Assigned task: Going through the data below, copy out each line where the word "pixels" shows up.
Data excerpts section start
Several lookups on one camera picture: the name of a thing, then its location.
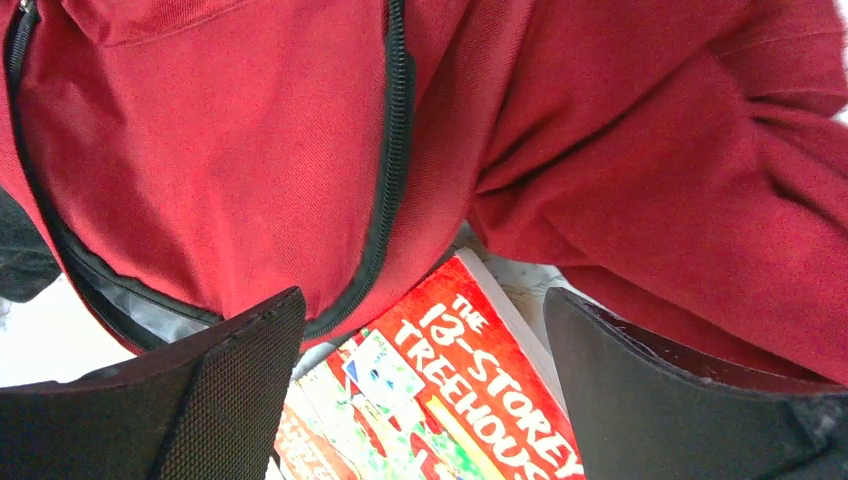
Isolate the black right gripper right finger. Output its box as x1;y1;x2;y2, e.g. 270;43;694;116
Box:
544;287;847;479

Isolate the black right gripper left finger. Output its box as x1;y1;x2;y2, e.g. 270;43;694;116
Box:
1;288;305;479

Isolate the red treehouse book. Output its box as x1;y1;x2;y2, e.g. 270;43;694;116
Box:
273;248;584;479

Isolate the red student backpack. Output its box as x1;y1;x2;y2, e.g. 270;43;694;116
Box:
1;1;847;383

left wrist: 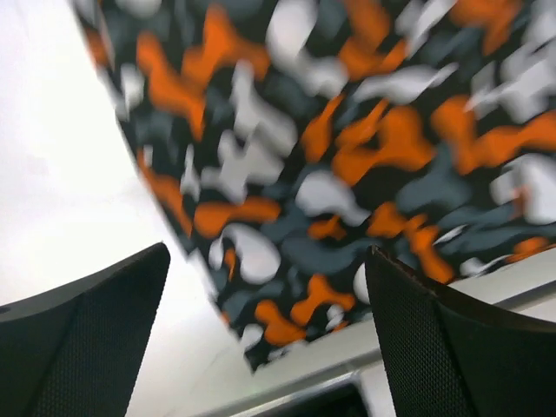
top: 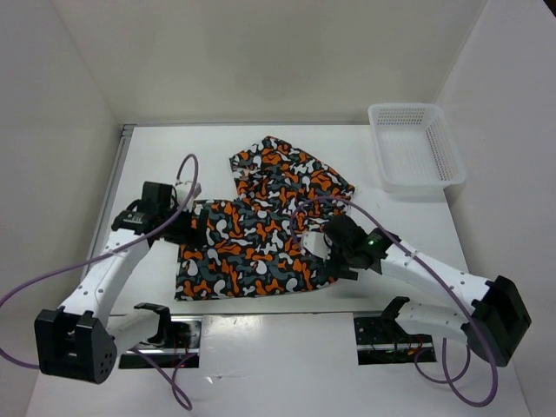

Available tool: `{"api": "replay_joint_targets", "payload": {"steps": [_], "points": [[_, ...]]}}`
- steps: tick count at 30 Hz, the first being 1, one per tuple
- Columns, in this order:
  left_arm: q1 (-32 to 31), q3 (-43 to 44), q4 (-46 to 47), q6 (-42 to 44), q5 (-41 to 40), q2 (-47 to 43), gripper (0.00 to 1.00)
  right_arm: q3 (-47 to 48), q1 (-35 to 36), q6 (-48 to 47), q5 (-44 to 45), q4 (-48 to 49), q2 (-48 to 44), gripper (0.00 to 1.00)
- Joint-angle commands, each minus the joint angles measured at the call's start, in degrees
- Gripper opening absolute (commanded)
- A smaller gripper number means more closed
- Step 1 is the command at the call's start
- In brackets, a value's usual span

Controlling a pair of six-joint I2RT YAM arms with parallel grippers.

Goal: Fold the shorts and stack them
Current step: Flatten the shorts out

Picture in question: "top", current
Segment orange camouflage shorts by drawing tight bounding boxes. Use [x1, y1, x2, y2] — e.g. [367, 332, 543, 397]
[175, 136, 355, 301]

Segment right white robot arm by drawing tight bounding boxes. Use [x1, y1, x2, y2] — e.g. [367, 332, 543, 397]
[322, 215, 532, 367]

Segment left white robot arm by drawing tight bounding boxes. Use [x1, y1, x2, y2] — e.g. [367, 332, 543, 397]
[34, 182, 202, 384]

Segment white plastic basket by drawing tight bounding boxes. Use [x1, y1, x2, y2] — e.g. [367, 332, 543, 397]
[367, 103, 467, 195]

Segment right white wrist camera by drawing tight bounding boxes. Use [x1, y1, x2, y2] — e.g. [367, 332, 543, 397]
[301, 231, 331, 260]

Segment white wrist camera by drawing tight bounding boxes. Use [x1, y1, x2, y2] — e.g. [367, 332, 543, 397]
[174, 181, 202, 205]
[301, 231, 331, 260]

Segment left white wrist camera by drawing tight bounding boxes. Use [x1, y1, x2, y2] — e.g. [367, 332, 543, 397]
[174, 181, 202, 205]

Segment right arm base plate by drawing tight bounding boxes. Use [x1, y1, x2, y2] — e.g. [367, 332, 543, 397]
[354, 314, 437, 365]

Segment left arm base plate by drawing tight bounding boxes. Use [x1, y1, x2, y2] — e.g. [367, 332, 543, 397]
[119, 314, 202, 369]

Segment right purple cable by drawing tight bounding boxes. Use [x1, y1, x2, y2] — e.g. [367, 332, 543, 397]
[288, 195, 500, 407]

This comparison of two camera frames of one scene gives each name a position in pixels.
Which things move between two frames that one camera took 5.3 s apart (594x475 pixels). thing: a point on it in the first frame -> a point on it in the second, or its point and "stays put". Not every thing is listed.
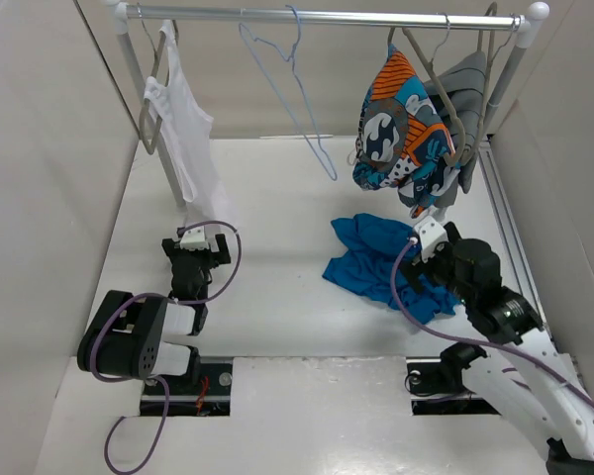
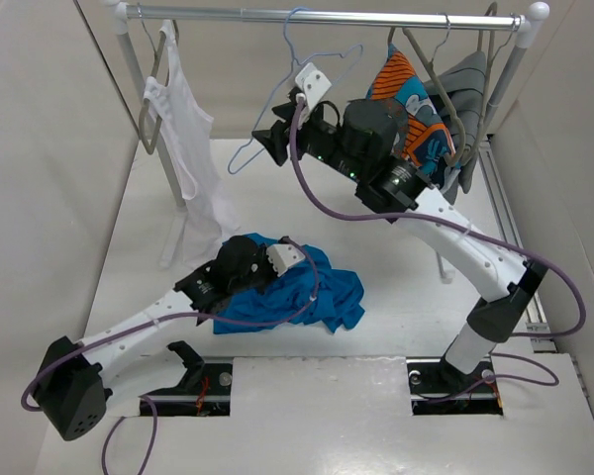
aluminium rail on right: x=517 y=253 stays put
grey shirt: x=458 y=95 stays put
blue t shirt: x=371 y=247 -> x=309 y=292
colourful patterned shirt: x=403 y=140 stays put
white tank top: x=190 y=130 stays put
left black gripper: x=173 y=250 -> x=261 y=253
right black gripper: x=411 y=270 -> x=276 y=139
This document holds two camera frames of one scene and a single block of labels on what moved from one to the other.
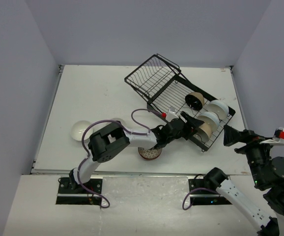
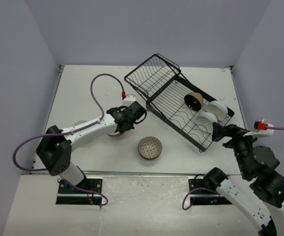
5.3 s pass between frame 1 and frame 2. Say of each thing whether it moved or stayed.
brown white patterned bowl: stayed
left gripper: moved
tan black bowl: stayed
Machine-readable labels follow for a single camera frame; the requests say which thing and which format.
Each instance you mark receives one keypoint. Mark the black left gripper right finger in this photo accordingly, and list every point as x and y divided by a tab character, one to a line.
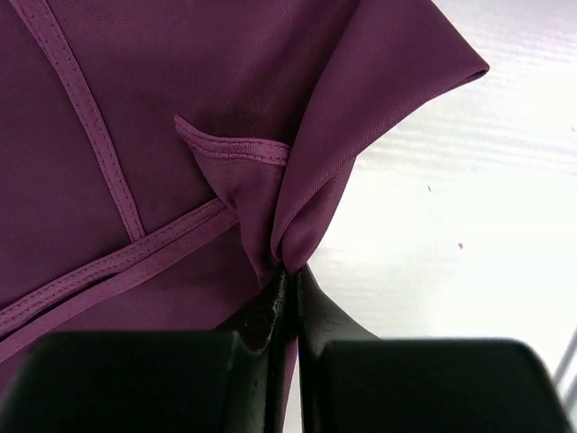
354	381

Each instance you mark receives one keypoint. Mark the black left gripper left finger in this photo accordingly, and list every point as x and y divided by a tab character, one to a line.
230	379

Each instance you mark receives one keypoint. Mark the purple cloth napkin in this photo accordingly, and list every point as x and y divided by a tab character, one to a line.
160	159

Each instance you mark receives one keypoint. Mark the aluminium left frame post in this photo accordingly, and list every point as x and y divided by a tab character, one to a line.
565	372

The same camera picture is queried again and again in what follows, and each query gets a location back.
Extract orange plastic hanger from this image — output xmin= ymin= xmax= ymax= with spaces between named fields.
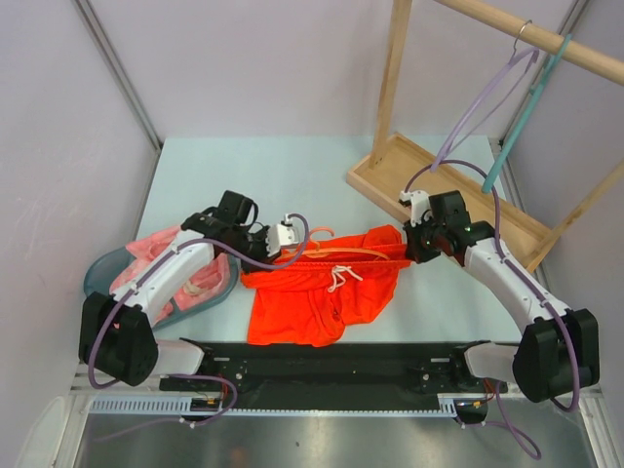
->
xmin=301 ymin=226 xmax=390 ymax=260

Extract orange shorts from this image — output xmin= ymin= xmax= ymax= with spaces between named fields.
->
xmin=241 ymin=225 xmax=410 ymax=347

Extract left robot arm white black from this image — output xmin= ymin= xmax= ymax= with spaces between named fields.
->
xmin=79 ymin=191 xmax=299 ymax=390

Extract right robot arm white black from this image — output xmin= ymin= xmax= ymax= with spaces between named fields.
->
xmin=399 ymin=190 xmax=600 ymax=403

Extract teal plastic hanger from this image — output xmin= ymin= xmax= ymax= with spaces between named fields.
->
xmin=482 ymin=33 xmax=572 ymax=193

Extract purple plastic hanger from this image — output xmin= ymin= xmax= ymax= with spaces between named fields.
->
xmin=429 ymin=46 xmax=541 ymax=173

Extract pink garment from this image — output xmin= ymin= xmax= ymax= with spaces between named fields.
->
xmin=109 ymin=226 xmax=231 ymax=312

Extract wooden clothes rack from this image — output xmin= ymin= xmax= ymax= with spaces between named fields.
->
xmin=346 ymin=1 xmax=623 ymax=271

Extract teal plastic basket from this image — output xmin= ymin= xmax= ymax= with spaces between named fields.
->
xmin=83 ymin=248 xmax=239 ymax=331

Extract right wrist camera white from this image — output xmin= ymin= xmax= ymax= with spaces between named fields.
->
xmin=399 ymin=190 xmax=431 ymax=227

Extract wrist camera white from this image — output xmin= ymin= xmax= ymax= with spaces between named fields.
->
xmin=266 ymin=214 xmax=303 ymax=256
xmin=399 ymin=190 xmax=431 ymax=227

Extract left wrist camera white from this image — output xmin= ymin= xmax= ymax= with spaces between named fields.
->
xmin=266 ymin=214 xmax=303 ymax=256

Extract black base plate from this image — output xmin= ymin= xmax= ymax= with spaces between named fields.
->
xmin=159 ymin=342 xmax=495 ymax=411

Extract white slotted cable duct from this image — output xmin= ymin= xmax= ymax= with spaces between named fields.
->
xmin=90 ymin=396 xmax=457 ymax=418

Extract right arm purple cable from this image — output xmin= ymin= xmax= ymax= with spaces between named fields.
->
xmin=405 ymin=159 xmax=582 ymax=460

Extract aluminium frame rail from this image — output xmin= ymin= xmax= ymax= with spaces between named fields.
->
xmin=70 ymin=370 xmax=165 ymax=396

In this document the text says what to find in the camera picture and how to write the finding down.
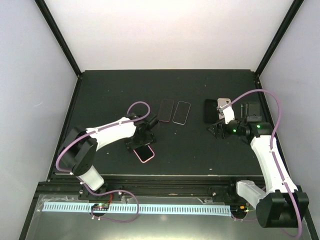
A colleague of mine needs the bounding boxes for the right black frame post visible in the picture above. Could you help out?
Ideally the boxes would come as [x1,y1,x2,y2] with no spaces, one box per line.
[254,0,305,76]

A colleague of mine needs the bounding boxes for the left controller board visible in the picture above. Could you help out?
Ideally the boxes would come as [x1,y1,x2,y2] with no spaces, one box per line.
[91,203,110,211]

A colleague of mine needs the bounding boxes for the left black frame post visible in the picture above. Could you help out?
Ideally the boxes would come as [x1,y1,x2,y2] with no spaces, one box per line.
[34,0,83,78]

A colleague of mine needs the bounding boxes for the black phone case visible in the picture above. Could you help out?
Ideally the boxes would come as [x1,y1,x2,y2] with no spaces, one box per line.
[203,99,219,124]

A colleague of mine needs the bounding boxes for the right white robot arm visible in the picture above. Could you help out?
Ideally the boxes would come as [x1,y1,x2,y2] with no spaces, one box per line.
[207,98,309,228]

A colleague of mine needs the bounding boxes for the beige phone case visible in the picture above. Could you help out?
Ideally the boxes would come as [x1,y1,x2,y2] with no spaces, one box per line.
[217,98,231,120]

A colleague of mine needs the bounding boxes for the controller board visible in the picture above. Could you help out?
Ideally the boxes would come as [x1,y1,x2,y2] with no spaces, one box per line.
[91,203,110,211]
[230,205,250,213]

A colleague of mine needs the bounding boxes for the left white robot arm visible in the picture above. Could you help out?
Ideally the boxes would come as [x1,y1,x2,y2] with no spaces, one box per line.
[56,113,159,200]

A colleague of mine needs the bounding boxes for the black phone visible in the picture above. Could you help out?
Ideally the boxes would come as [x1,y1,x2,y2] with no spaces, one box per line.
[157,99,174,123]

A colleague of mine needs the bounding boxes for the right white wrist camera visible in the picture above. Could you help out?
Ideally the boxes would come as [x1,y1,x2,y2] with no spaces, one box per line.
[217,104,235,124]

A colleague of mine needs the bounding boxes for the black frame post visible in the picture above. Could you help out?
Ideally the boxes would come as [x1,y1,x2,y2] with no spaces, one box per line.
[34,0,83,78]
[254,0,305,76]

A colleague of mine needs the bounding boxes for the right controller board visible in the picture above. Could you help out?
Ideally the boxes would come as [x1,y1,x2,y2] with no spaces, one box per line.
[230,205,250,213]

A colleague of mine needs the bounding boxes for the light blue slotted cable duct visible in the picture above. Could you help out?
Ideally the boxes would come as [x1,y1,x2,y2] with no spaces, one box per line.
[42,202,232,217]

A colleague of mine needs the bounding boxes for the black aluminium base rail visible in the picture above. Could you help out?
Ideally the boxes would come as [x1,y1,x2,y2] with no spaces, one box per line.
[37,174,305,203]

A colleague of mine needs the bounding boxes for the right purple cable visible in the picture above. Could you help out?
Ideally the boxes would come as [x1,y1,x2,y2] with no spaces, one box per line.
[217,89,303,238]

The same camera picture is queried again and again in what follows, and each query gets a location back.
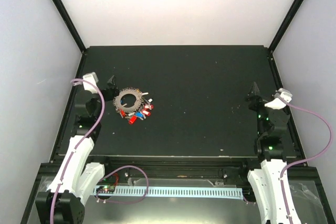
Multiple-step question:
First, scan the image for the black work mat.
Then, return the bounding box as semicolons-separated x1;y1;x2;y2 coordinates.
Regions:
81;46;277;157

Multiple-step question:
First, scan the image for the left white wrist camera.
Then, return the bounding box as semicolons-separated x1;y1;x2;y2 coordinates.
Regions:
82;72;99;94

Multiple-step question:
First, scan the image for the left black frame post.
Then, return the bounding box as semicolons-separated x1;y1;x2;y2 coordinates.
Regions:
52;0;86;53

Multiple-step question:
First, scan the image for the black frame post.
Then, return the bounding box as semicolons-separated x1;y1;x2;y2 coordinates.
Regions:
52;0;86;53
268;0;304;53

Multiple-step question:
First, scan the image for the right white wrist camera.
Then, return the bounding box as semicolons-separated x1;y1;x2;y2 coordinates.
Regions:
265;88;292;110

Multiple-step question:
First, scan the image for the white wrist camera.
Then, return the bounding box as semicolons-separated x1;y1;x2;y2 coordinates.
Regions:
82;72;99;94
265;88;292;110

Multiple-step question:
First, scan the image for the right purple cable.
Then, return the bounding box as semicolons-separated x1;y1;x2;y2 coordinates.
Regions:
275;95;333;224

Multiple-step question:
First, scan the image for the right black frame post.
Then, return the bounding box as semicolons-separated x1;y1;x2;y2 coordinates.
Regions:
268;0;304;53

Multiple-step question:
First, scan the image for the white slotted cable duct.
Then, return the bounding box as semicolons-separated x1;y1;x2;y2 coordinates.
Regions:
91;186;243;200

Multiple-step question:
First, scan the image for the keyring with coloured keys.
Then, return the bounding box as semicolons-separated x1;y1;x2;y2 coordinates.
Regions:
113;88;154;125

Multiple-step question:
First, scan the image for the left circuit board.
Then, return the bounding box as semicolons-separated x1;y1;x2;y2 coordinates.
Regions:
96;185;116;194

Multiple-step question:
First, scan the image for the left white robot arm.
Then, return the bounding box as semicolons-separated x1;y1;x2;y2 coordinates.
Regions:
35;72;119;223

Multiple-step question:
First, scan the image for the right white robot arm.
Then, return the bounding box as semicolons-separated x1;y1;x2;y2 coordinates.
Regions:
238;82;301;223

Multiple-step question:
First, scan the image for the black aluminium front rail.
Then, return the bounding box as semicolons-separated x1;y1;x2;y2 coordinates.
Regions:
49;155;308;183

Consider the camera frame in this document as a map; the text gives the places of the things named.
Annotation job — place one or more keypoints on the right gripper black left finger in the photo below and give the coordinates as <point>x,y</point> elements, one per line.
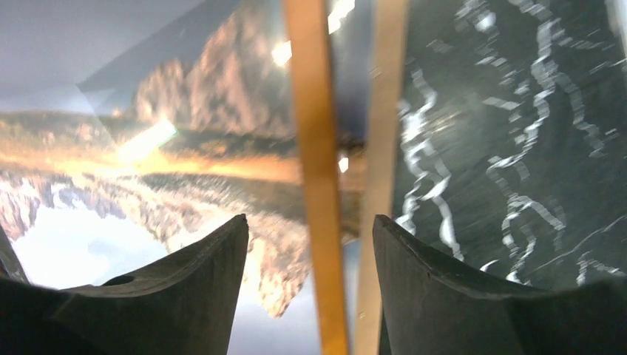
Data excerpts section end
Result of this exercise:
This comparison of two camera frames of one scene gives each name a position in pixels.
Which things move between two frames that one camera took 5.3 s apart (594x475 pixels). thing: a point on it in the first frame -> a point on it in the second, or its point and "stays put". Not every thing is listed.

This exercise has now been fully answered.